**TASK DETAILS**
Exactly the lines from the beginning of the material to the line with "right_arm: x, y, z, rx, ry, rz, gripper" are to be repeated, both ends included.

+++++

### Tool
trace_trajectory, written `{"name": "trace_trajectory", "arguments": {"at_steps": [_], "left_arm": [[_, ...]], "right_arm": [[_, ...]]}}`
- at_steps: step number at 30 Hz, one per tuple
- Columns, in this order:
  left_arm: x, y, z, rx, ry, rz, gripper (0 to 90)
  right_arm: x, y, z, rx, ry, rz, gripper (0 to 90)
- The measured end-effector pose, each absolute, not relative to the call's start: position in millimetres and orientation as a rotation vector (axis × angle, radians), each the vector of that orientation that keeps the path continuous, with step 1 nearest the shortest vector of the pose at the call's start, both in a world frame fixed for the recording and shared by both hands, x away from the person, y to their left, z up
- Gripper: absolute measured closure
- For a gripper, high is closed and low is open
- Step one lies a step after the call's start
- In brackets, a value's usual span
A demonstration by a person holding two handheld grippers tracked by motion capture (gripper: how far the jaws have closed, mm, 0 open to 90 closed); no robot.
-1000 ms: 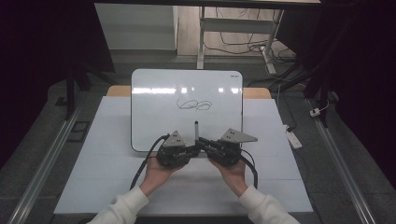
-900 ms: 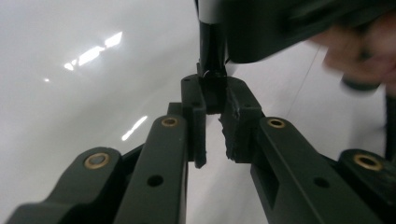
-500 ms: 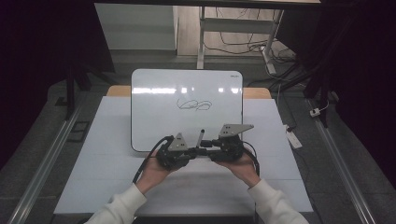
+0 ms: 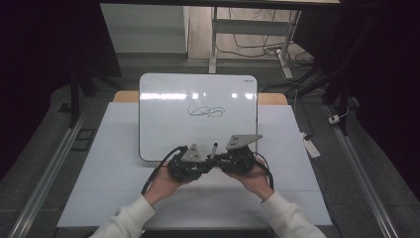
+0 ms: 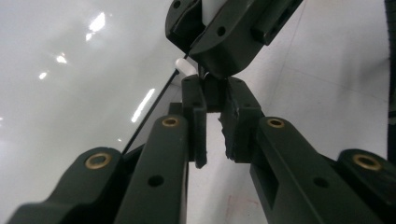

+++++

**RESPONSE TO THIS TASK**
### Tool
trace_trajectory, written `{"name": "trace_trajectory", "arguments": {"at_steps": [_], "left_arm": [[_, ...]], "right_arm": [[_, ...]]}}`
- at_steps: step number at 30 Hz, one per tuple
- Columns, in this order:
  left_arm: x, y, z, rx, ry, rz, gripper (0 to 90)
  right_arm: x, y, z, rx, ry, rz, gripper (0 to 90)

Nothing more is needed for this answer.